Task statement:
From the entries that follow, report every line in which "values" occurs.

START Data for analysis

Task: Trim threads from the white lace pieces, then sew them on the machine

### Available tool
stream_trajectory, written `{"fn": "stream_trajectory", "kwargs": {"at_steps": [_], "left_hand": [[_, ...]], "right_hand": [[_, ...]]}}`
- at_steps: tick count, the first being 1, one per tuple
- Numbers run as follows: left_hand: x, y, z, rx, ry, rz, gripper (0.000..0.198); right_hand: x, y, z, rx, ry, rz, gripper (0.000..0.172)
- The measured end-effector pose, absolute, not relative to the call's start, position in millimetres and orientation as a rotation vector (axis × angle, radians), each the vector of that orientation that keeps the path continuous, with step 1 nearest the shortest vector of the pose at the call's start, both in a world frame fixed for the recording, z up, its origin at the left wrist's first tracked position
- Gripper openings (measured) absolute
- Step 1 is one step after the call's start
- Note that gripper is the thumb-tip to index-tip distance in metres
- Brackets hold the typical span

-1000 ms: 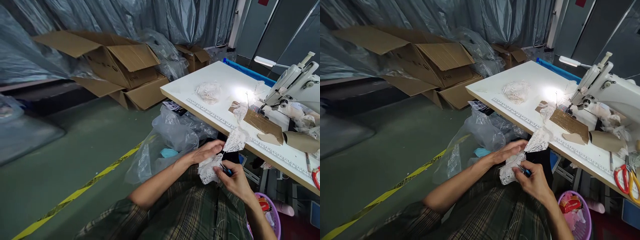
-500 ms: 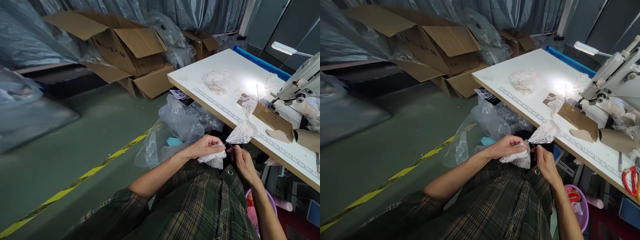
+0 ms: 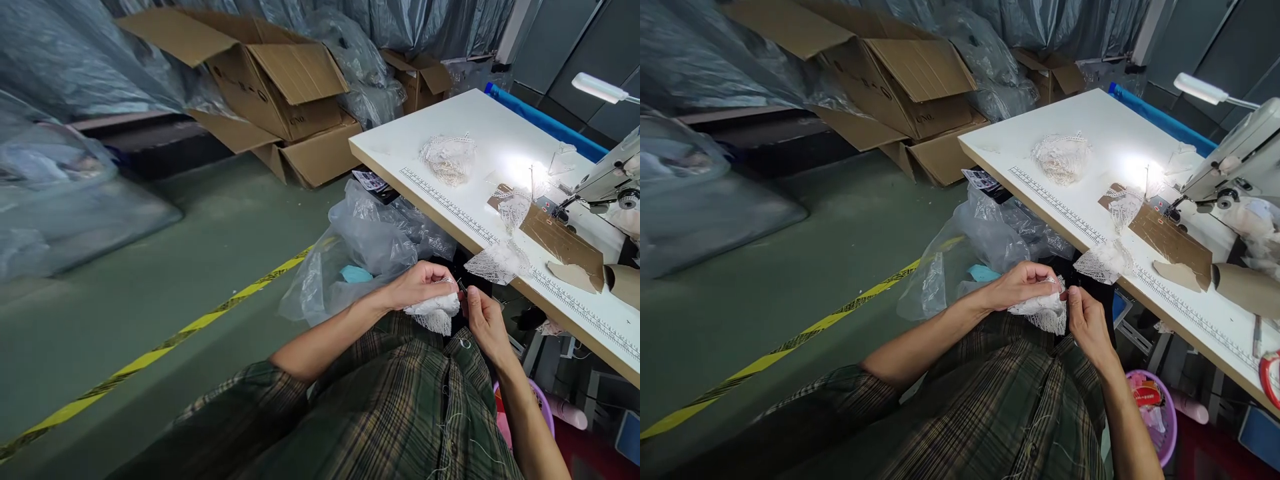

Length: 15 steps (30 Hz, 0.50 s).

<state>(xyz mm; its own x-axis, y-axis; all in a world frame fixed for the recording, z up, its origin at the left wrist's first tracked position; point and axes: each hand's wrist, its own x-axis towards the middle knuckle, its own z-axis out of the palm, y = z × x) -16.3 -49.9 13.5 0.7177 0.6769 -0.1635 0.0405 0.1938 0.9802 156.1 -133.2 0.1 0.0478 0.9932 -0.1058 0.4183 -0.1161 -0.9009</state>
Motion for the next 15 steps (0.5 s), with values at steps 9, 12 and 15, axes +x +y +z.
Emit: {"fn": "stream_trajectory", "kwargs": {"at_steps": [9, 12, 15], "left_hand": [[-16, -50, 14, 1.369, 0.662, 0.492, 0.039], [-15, -49, 6, 1.385, 0.651, 0.498, 0.04], [-13, -46, -11, 1.491, 0.689, 0.464, 0.038]], "right_hand": [[147, -127, -3, -1.623, -1.421, 0.98, 0.057], [146, -134, -10, -1.536, -1.35, 1.067, 0.05], [147, -144, -19, -1.536, -1.356, 1.19, 0.045]]}}
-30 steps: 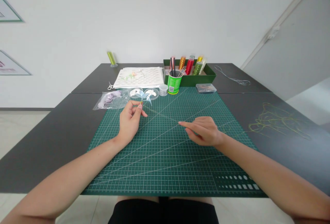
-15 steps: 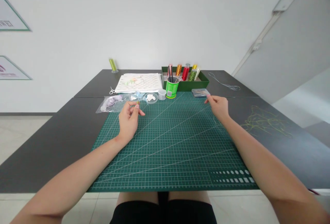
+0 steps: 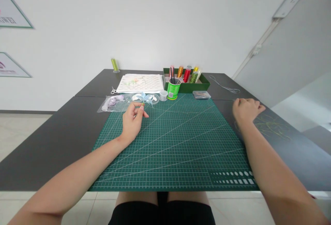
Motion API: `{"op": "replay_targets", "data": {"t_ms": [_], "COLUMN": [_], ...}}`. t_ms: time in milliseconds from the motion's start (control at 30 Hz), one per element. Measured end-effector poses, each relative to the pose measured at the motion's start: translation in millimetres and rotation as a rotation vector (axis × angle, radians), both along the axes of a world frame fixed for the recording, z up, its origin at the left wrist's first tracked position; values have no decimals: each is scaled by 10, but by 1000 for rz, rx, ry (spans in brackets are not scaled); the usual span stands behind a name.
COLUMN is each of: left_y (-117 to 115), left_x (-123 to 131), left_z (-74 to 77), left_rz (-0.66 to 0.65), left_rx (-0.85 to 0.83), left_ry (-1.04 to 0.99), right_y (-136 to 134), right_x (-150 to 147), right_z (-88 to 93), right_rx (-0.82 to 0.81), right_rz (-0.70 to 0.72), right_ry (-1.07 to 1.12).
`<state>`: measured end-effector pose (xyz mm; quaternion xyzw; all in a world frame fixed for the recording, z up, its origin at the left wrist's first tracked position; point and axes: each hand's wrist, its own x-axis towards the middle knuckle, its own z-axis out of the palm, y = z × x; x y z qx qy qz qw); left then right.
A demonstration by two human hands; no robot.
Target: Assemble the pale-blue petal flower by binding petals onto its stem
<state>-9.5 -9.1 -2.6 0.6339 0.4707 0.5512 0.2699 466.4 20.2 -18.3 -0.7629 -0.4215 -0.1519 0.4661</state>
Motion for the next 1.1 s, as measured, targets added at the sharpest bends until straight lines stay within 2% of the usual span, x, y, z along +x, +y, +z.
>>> {"op": "replay_targets", "data": {"t_ms": [67, 100, 167, 267, 400, 500, 600, 700, 767, 900, 1033, 1100], "left_y": [-27, -42, -78, -140, -217, -245, -249, -244, -241, -234, -213, -197], "left_x": [18, 29, 53, 98, 153, 172, 178, 184, 189, 190, 174, 166], "left_z": [-5, -6, -6, -1, 3, -16, -43, -52, -47, -45, -67, -73], "left_rz": [-27, -50, -108, -188, -263, -293, -290, -281, -261, -250, -253, -240], "left_rx": [-15, -25, -47, -73, -99, -123, -117, -107, -103, -128, -144, -147], "left_ry": [27, 36, 48, 58, 48, 45, 80, 120, 144, 178, 232, 271], "right_y": [15, 23, 18, -83, -326, -467, -546, -606, -650, -744, -809, -818], "right_x": [-165, -301, -671, -1387, -2253, -2633, -2847, -2973, -3008, -2967, -2857, -2784], "right_z": [0, -2, -12, -64, -191, -246, -244, -231, -226, -204, -190, -188], "right_rx": [3, 21, -2, -8, -92, -172, -254, -342, -330, -206, -196, -138], "right_rz": [13, 25, 190, 568, 1112, 1309, 1455, 1455, 1363, 1142, 1140, 1125], "right_ry": [-111, -251, -455, -530, -289, 17, 434, 785, 792, 439, 62, -172]}}
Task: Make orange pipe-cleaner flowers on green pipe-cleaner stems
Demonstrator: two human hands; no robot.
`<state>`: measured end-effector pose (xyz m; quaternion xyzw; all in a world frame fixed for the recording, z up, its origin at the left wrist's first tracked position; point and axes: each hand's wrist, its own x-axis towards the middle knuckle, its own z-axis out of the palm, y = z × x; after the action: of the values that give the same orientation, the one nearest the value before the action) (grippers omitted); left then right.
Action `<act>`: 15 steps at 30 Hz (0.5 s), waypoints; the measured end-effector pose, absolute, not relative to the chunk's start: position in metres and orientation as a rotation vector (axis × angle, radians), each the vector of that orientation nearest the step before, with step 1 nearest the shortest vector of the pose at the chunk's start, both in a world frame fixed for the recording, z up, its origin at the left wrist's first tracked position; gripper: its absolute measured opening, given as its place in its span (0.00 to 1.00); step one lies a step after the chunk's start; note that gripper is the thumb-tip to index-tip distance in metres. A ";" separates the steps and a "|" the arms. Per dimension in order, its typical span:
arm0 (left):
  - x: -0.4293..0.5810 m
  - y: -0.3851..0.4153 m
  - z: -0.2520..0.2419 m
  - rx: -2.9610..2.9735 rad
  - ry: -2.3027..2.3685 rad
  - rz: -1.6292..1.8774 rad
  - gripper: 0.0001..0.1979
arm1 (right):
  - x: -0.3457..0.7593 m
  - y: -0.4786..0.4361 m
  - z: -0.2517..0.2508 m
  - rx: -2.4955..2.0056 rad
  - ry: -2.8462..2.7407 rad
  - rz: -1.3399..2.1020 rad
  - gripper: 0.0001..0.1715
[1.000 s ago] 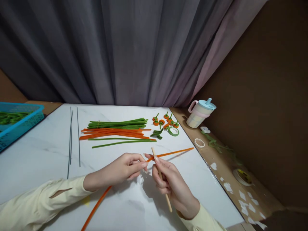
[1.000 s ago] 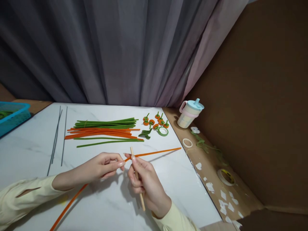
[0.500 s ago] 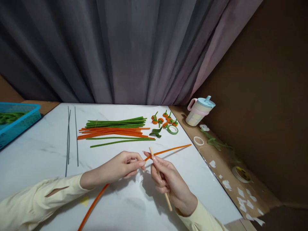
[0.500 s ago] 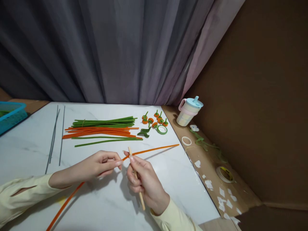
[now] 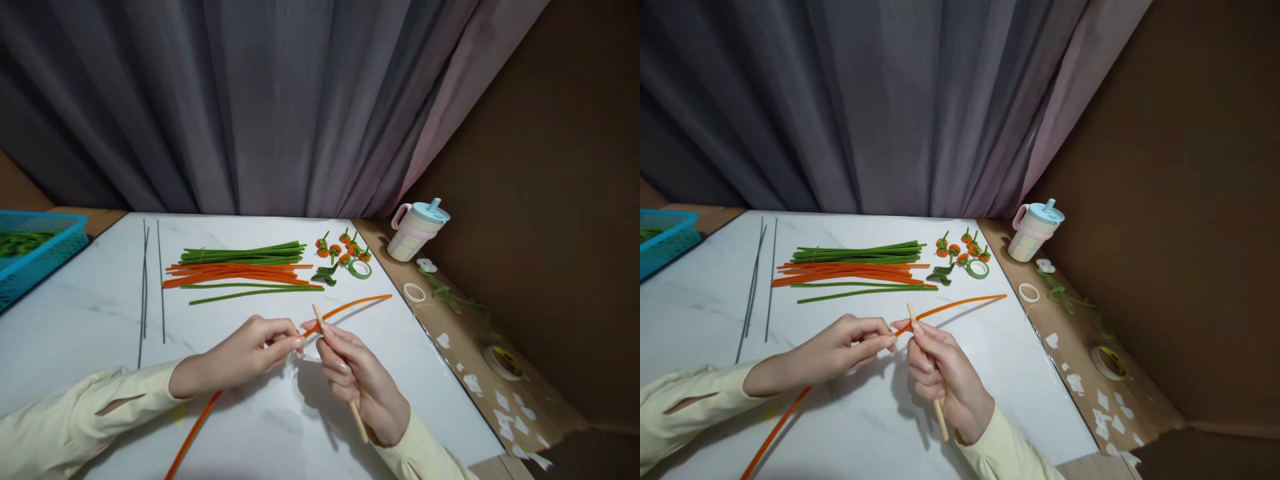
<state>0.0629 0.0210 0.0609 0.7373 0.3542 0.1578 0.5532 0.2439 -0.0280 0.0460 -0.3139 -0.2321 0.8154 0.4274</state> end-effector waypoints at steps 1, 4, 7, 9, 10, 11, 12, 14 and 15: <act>0.063 0.022 0.062 1.731 0.827 0.373 0.17 | 0.245 -0.027 0.047 -0.776 -0.583 2.034 0.13; 0.060 0.027 0.070 1.551 0.804 0.277 0.19 | 0.250 -0.023 0.051 -0.807 -0.609 1.949 0.13; 0.053 0.036 0.079 1.478 0.826 0.136 0.21 | 0.262 -0.017 0.055 -0.895 -0.657 1.804 0.13; 0.045 0.041 0.080 1.581 0.889 0.099 0.21 | 0.274 -0.014 0.056 -1.001 -0.783 1.763 0.15; 0.041 0.043 0.079 1.673 0.943 0.113 0.20 | 0.281 -0.015 0.056 -1.077 -0.892 1.768 0.19; 0.037 0.045 0.075 1.797 1.004 0.153 0.20 | 0.289 -0.016 0.056 -1.163 -1.035 1.781 0.22; 0.032 0.046 0.070 1.939 1.056 0.211 0.20 | 0.298 -0.018 0.056 -1.249 -1.205 1.777 0.23; 0.023 0.047 0.057 2.157 1.149 0.275 0.18 | 0.319 -0.023 0.058 -1.408 -1.597 1.635 0.23; 0.020 0.046 0.050 2.227 1.167 0.278 0.17 | 0.331 -0.025 0.059 -1.486 -1.814 1.484 0.23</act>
<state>0.0196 0.0462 0.0500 0.8395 0.4399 0.1049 0.3011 0.3313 -0.0253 0.0590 -0.5264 -0.6427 0.5260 0.1822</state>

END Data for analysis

Answer to this task:
Motion for the next 15 steps (0.5 s), with values at steps 9, 12 and 15, axes +x +y +z.
Motion API: `{"op": "replay_targets", "data": {"t_ms": [_], "COLUMN": [_], ...}}`. t_ms: time in milliseconds from the motion's start (control at 30 Hz), one per element. Measured end-effector poses, each relative to the pose measured at the motion's start: translation in millimetres and rotation as a rotation vector (axis × angle, radians), both along the axes of a world frame fixed for the recording, z up, its origin at the left wrist's first tracked position; values have no decimals: each is scaled by 10, but by 1000 for rz, rx, ry (spans in brackets are not scaled); the usual span stands behind a name.
`<state>`: measured end-effector pose (xyz m; quaternion xyzw; all in a world frame fixed for the recording, z up, its origin at the left wrist's first tracked position; point and axes: each hand's wrist, its own x-axis towards the middle knuckle, its own z-axis out of the palm, y = z × x; after the action: of the values that give the same orientation, the one nearest the value before the action) (grippers omitted); left then right.

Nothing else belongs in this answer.